GCC jobs in emerging cities grow 42% vs 19% in metros: ANSR Report 2026
Synopsis
Key Takeaways
Emerging cities across India recorded a 42 per cent rise in global capability centre (GCC) job openings in 2026, more than double the 19 per cent growth logged by metro cities, according to the Emerging Cities: India's Next Frontier for GCC Expansion Report 2026 released by ANSR on Tuesday, 26 May. The findings point to a structural reorientation of India's GCC landscape, with enterprises increasingly building distributed operations beyond traditional metropolitan hubs.
Key Developments
India currently hosts more than 1,900 GCCs employing over 2.1 million professionals and contributing more than 1.5 per cent to the country's GDP, according to the report. The ANSR study assessed 14 emerging locations — GIFT City, Bhubaneswar, Coimbatore, Indore, Jaipur, Kochi, Lucknow, Mangalore, Mysuru, Thiruvananthapuram, Navi Mumbai, Visakhapatnam, Bhopal, and Warangal — across parameters including talent attractiveness, infrastructure readiness, business and regulatory environment, and quality of life.
What Is Driving the Shift
The report attributes the transformation to six converging factors: a rebalancing of talent geography, rapid infrastructure development, a more favourable policy environment, and the growing adoption of artificial intelligence (AI). Emerging cities are benefiting from significant investments in transport and business infrastructure through budget allocations, Special Economic Zone (SEZ) expansions, metro rail projects, and airport modernisation programmes.
The Union Budget 2025 has further accelerated this transition through the introduction of a national guidance framework aimed at creating GCC-ready ecosystems outside major metropolitan centres. The report describes this as the first coordinated government-backed effort to promote GCC expansion into Tier-2 cities.

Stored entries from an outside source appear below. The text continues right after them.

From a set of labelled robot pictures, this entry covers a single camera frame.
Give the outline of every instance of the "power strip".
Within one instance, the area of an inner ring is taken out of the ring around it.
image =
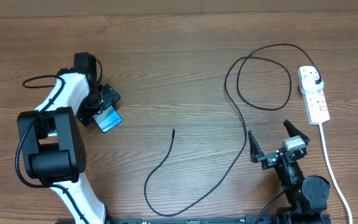
[[[302,91],[302,80],[317,77],[317,70],[313,66],[302,66],[298,69],[300,88]],[[306,115],[309,124],[320,124],[329,120],[327,101],[323,90],[302,91],[303,101],[305,102]]]
[[[314,79],[318,78],[317,70],[313,66],[302,66],[298,69],[299,87],[303,95],[303,101],[305,102],[306,115],[308,117],[309,124],[318,125],[321,134],[321,143],[323,144],[324,158],[326,159],[328,172],[333,180],[335,189],[341,197],[343,204],[346,207],[347,215],[349,216],[349,224],[353,224],[352,212],[347,204],[345,196],[343,196],[341,189],[336,182],[334,172],[331,168],[328,158],[326,140],[324,136],[323,123],[329,120],[329,113],[327,107],[327,101],[323,92],[324,84],[317,84],[315,86]]]

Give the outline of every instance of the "power plug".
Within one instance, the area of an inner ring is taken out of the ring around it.
[[[305,102],[306,115],[309,124],[322,124],[329,120],[327,101],[325,99],[323,87],[324,83],[316,84],[319,78],[313,66],[302,66],[298,70],[299,87]]]
[[[319,74],[313,66],[302,66],[298,69],[299,86],[304,94],[320,91],[324,88],[324,82],[316,84]]]

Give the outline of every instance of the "white power strip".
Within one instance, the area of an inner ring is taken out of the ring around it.
[[[326,159],[327,168],[329,174],[333,180],[335,189],[337,190],[339,196],[341,197],[343,204],[346,207],[347,214],[349,216],[349,224],[353,224],[352,212],[347,204],[345,196],[343,196],[341,189],[336,182],[334,172],[329,163],[326,141],[324,137],[323,123],[329,120],[329,113],[327,107],[327,101],[323,92],[321,85],[313,86],[314,80],[318,78],[316,69],[313,66],[302,66],[298,70],[299,77],[299,87],[303,95],[303,101],[305,102],[306,115],[308,117],[309,124],[316,125],[318,124],[321,135],[321,142],[323,144],[324,157]]]

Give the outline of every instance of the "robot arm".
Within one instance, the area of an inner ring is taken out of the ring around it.
[[[75,54],[75,67],[63,68],[57,75],[65,85],[62,92],[31,127],[22,146],[24,166],[32,179],[39,179],[49,187],[61,185],[73,197],[76,206],[88,223],[108,222],[106,207],[95,196],[85,175],[86,152],[75,117],[85,126],[94,116],[113,110],[120,99],[109,85],[96,81],[96,59],[88,53]],[[22,112],[17,118],[20,137],[38,111],[56,95],[62,85],[57,79],[46,100],[34,111]],[[40,139],[57,136],[58,142],[40,144]],[[74,205],[61,189],[51,187],[65,202],[74,216],[75,223],[85,223]]]

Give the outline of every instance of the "wooden table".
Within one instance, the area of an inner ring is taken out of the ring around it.
[[[358,12],[1,19],[0,223],[71,218],[54,192],[30,189],[16,177],[17,115],[33,110],[50,91],[25,89],[24,79],[73,66],[76,52],[90,52],[102,61],[102,83],[121,94],[118,112],[124,122],[107,134],[96,125],[80,125],[86,174],[114,217],[160,218],[147,206],[143,186],[166,155],[172,129],[172,153],[148,185],[151,204],[163,213],[177,212],[204,195],[241,149],[242,125],[223,90],[230,65],[258,47],[281,42],[304,48],[323,74],[331,114],[324,125],[331,164],[358,223]],[[300,160],[304,175],[321,175],[332,183],[318,127],[308,124],[298,90],[296,71],[309,61],[288,47],[258,55],[288,67],[293,92],[282,110],[251,108],[236,94],[233,71],[228,88],[247,128],[265,152],[273,152],[287,138],[282,122],[290,119],[311,138],[308,155]],[[249,101],[274,107],[286,99],[288,77],[272,63],[249,61],[240,86]],[[279,191],[274,170],[251,163],[247,145],[226,180],[177,217],[257,214]],[[269,212],[286,205],[283,197]],[[347,223],[334,188],[326,213],[334,223]]]

Role of AI in Bridging the Capability Gap
AI is playing a critical role by reducing the capability gap between Tier-1 and Tier-2 locations, enabling companies to establish high-value operations across a broader geographic network. This is creating new opportunities for enterprises to develop distributed delivery models without compromising on operational capabilities, the report noted.
What Industry Leaders Said
Smitha Hemmigae, Managing Director, ANSR, said: 'Emerging cities are no longer alternatives to Tier-I metros. They are strategic complements within a more resilient and diversified operating model.'
What This Means Going Forward
The convergence of government policy, infrastructure investment, and AI adoption suggests that the GCC expansion into Tier-2 cities is not a temporary trend but a structural shift in how global enterprises organise their India operations. As more companies validate distributed delivery models, the gap between metro and non-metro GCC activity is likely to narrow further in the years ahead.